When starting RStudio interactive tool and selecting bam files as inputs, bam index files are not loaded into RStudio
Welcome back @droslj !!
Are you using the gx_get()
command into Rstudio at a public Galaxy server? Which one? I can double check. I’m pretty sure the data.bam.bai
index should be pulled with the data.bam
file but I am also getting faint flickers of there being something special about this. We can confirm. But I’ll need to reproduce it. Can you help me to do this by explaining what you did exactly, and where? Thanks!
Thanks,
I never left.
I listed the files as inputs when starting the RStudio interactive tool, I also tried importing them using gx_get(). None of the methods works, i.e. bam index files are not loaded, I need to create them in RStudio.
Here is the link to the history:
What are the limitations of the RStudio session in terms of RAM/Cores?
Regards
Andreas
Hi @droslj
Thanks for sharing your history, very helpful. I can confirm. You can get the BAM then create the index.
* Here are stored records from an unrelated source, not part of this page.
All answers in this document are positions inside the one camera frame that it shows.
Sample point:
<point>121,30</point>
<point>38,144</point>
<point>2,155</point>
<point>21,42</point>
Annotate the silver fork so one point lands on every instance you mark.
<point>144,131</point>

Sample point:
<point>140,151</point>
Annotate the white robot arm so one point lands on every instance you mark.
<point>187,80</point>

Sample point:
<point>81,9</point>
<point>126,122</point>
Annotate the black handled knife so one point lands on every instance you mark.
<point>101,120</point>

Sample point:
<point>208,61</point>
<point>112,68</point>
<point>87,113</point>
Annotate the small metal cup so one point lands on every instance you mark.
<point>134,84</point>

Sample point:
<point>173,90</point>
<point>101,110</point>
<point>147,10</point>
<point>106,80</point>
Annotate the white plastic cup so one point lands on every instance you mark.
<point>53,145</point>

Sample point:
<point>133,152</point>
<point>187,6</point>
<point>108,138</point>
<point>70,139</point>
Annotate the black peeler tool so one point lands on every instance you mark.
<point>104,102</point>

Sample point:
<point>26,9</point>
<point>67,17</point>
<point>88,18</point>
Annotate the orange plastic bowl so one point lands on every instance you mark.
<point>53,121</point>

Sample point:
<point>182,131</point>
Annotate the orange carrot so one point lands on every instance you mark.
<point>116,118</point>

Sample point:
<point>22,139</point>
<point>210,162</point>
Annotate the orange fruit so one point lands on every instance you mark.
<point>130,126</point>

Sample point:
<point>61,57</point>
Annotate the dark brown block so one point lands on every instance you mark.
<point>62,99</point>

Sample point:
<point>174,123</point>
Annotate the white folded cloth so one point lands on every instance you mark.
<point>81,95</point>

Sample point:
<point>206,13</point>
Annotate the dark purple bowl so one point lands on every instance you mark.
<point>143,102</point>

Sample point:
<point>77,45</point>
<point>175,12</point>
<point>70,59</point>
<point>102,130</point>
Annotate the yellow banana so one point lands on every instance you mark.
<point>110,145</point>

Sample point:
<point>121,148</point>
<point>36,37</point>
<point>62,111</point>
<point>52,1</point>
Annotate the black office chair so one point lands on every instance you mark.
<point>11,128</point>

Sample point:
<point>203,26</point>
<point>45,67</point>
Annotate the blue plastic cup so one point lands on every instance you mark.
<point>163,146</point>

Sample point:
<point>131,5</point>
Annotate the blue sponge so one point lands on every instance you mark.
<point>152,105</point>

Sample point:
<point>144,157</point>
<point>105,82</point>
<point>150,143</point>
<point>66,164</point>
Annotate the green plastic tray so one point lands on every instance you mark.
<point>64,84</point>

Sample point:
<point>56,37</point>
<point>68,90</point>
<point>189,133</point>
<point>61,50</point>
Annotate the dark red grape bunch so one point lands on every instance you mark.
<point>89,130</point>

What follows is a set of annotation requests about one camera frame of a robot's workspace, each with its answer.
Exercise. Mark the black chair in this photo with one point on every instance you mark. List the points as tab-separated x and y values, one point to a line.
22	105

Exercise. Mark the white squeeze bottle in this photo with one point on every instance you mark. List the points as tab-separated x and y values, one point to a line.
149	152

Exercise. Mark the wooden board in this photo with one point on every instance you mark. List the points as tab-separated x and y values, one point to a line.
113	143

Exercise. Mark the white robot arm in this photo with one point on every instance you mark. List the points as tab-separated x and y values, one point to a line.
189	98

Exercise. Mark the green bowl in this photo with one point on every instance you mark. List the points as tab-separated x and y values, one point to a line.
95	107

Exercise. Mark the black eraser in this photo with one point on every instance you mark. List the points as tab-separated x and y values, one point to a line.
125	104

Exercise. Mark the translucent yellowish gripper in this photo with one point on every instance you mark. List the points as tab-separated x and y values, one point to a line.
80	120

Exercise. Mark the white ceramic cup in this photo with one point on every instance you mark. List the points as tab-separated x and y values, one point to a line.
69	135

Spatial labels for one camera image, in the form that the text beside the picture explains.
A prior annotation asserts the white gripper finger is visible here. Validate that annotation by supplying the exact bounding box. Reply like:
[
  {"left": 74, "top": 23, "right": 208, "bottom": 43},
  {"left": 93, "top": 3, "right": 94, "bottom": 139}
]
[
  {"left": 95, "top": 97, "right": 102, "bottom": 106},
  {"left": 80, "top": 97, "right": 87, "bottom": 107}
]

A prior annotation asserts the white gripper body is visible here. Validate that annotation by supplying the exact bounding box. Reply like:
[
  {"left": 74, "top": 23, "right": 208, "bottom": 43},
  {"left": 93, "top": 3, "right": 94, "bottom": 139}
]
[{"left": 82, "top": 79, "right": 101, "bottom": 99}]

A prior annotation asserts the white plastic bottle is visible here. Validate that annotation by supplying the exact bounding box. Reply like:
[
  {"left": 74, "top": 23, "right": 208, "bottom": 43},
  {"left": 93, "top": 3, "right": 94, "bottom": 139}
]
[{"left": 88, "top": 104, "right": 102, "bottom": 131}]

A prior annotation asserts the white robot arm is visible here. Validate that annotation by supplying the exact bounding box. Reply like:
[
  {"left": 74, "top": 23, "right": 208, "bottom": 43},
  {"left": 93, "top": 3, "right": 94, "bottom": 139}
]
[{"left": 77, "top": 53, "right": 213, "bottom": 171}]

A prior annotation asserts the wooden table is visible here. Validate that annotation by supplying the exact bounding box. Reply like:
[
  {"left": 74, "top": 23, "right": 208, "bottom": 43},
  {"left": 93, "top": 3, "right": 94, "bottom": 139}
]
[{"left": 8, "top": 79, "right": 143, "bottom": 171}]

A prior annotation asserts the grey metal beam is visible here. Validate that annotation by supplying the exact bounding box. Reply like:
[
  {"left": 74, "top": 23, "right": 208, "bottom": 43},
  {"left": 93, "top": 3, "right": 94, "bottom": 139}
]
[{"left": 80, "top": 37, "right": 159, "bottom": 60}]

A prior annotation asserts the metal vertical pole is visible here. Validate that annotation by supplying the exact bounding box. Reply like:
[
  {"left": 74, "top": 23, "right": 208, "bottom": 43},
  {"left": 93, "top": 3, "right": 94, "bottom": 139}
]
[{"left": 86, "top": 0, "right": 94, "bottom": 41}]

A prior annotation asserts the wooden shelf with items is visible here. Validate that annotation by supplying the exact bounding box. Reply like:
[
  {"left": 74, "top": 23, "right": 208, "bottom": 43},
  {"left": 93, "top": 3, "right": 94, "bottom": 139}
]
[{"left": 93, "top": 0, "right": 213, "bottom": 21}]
Let’s get you going! This is a bit of R that will load a BAM dataset into RStudio from a Galaxy history, check to see if it has an index already, create it if not but not create a duplicate, and name it appropriately so it will be found later on when the bam object is called by functions.
Get the library, the path to the bam
from the Galaxy history, and assign it to an object in the environment. Then check and create an index if needed.
library(Rsamtools)
file.copy(gx_get(5), "special.bam")
special <- BamFile("special.bam")
if (!file.exists("special.bam.bai")) {
indexBam("special.bam")
}
Where “5” is the dataset number and “special” is how I am naming this bam file.
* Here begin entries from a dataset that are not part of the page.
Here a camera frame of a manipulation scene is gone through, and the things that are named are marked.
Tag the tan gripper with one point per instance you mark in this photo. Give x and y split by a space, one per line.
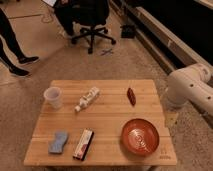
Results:
170 119

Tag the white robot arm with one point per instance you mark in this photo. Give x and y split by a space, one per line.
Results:
190 84

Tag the orange ceramic bowl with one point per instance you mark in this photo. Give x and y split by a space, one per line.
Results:
140 137

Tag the dark red pepper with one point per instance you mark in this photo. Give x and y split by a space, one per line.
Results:
131 96

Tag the wooden table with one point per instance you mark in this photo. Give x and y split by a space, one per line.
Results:
105 116

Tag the white plastic bottle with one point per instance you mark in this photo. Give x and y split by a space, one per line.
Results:
87 99

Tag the small black box on floor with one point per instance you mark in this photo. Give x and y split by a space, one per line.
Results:
127 31

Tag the blue sponge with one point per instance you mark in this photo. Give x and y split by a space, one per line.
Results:
57 145

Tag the translucent plastic cup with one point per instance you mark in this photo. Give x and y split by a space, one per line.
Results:
53 96

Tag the black office chair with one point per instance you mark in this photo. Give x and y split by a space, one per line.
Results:
92 15

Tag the seated person in dark clothes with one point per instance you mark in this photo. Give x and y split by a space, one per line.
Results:
63 11

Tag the standing person in black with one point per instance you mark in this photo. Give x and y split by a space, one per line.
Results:
8 34

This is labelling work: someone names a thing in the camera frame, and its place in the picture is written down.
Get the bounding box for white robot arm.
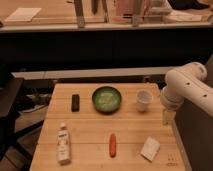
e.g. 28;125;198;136
160;62;213;117

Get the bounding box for red chili pepper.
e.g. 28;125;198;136
109;133;116;157

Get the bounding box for green ceramic bowl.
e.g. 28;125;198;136
92;86;122;113

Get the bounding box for white paper cup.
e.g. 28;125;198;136
136;90;153;112

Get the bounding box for black rectangular block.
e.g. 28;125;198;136
71;94;80;112

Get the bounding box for white lotion bottle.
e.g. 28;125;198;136
57;123;71;165

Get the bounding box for black office chair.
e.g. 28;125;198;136
0;64;44;161

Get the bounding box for white paper sheet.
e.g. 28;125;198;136
4;7;41;22

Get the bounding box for grey metal rail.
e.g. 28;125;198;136
12;66;173;80

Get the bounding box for grey metal post right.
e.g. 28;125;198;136
132;0;142;27

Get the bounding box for grey metal post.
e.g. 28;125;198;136
132;0;142;27
74;0;85;28

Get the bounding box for grey metal post left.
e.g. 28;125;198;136
74;0;85;28

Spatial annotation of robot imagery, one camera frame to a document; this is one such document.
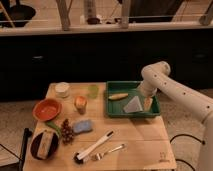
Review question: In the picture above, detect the grey towel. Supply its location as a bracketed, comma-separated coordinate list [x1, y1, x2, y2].
[123, 96, 143, 113]

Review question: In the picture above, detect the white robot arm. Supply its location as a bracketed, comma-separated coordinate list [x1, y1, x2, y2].
[139, 61, 213, 171]

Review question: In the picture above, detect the green plastic tray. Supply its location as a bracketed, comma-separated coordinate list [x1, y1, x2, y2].
[105, 81, 160, 118]

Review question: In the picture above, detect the green translucent cup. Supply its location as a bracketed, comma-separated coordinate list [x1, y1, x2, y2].
[88, 84, 99, 99]

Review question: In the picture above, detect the blue sponge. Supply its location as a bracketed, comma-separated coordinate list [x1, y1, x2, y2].
[73, 120, 93, 134]

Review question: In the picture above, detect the dark red grape bunch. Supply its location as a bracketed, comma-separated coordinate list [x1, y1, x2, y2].
[61, 119, 74, 144]

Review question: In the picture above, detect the white round container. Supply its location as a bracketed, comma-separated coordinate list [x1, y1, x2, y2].
[55, 82, 70, 98]

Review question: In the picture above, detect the white black brush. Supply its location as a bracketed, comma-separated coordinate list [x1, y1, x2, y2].
[74, 131, 114, 164]

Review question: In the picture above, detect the orange bowl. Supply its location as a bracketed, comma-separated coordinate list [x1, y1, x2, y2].
[33, 98, 62, 122]

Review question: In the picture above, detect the green pepper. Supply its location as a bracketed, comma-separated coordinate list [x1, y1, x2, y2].
[45, 121, 61, 137]

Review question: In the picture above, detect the beige sandwich bread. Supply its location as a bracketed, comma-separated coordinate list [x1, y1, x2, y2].
[37, 130, 54, 159]

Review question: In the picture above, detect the dark brown bowl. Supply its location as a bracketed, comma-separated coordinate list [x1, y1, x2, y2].
[30, 131, 59, 160]

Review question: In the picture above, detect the black cable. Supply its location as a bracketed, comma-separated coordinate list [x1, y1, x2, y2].
[169, 133, 205, 171]

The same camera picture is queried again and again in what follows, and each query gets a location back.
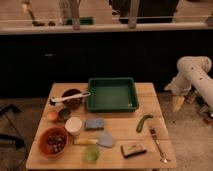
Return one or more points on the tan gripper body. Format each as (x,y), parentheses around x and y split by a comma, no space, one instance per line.
(177,102)

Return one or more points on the wooden board eraser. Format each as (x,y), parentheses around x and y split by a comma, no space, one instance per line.
(132,149)

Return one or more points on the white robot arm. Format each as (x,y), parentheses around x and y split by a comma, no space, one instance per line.
(192,71)

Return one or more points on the metal fork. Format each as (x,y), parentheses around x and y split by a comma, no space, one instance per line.
(163,155)

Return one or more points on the green plastic tray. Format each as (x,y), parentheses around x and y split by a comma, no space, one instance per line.
(112,95)

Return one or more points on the grey blue cloth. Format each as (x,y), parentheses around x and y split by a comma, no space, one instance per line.
(105,139)

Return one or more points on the blue sponge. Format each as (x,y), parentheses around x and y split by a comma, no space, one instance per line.
(94,124)

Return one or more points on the green cup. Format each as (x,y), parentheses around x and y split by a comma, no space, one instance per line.
(91,153)

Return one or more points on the white round container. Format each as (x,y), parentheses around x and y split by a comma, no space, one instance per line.
(73,125)

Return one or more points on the yellow banana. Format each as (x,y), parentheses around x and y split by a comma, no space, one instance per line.
(85,141)

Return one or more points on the small dark cup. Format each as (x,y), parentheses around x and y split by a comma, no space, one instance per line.
(64,113)

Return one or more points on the orange fruit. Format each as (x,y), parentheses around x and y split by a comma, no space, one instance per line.
(52,116)

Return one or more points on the orange bowl with nuts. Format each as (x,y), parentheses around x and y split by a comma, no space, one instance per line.
(53,142)

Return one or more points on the black chair base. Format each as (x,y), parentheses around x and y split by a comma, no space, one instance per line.
(17,140)

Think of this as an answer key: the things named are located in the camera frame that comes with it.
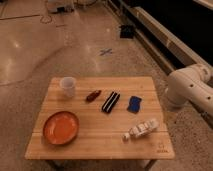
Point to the orange ceramic bowl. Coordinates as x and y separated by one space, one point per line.
61 128

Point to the dark red small object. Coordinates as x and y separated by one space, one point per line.
92 96

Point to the blue sponge block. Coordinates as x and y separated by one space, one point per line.
134 104

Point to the black white striped case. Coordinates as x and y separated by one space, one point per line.
110 102

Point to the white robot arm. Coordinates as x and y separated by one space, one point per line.
190 84

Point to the wooden folding table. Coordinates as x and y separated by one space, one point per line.
100 134

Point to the white plastic cup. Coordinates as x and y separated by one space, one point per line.
67 84

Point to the white toy vehicle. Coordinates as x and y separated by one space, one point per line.
141 129

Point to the black box on floor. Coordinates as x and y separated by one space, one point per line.
127 31
The tutorials do not cover this since only the count files were pushed into the R environment in the examples. But you can certainly work with this these files if you want to! Most R libraries and functions will work in RStudio.
Please give this a try and let us know how it works!
Thanks,
I already got this covered. I just thought that you guys might want to fix this.
I have a lot of issues with the stability of RStudio server sessions launched from Galaxy.
Is RStudio server in the Galaxy supposed to be (1) used just like any other commercial platform (that provides RStudio services) or (2) is it supposed to be used only for some minor tasks that can not be performed using Galaxy wrappers?
br
Andreas
Well, the public servers are not commercial platforms, so the environments are still running on the same resources as the rest of public Galaxy server you are working on. There are commercial versions of Galaxy that you could explore and some come with administrative support where you could specify expected uptime constraints. You could also run your own where you administrate the site but that can be a lot of work!
For the BAM file: datasets inside Galaxy work a bit like an object in R. They point to a file, and certain types of files can have an index associated. But when moving data between Galaxy and R, the gx_get()
command only captures a file path. Singular. The top level primary file path. We’ve talked about how to expand this for the sub-files (there can be other types, not just indexes) but there isn’t an easy solution yet. This is what I was double checking yesterday. But, I’m glad you asked. Maybe someone in the community will see this again and come up with an updated method: capture the primary file, or an index, or a sub-type in a different format.
Also, I can let you know that UseGalaxy.org had some problems yesterday launching RStudio. I noticed that while testing (before you posted the link). We kicked started it. You can ask here if that happens again or if you notice anything else odd.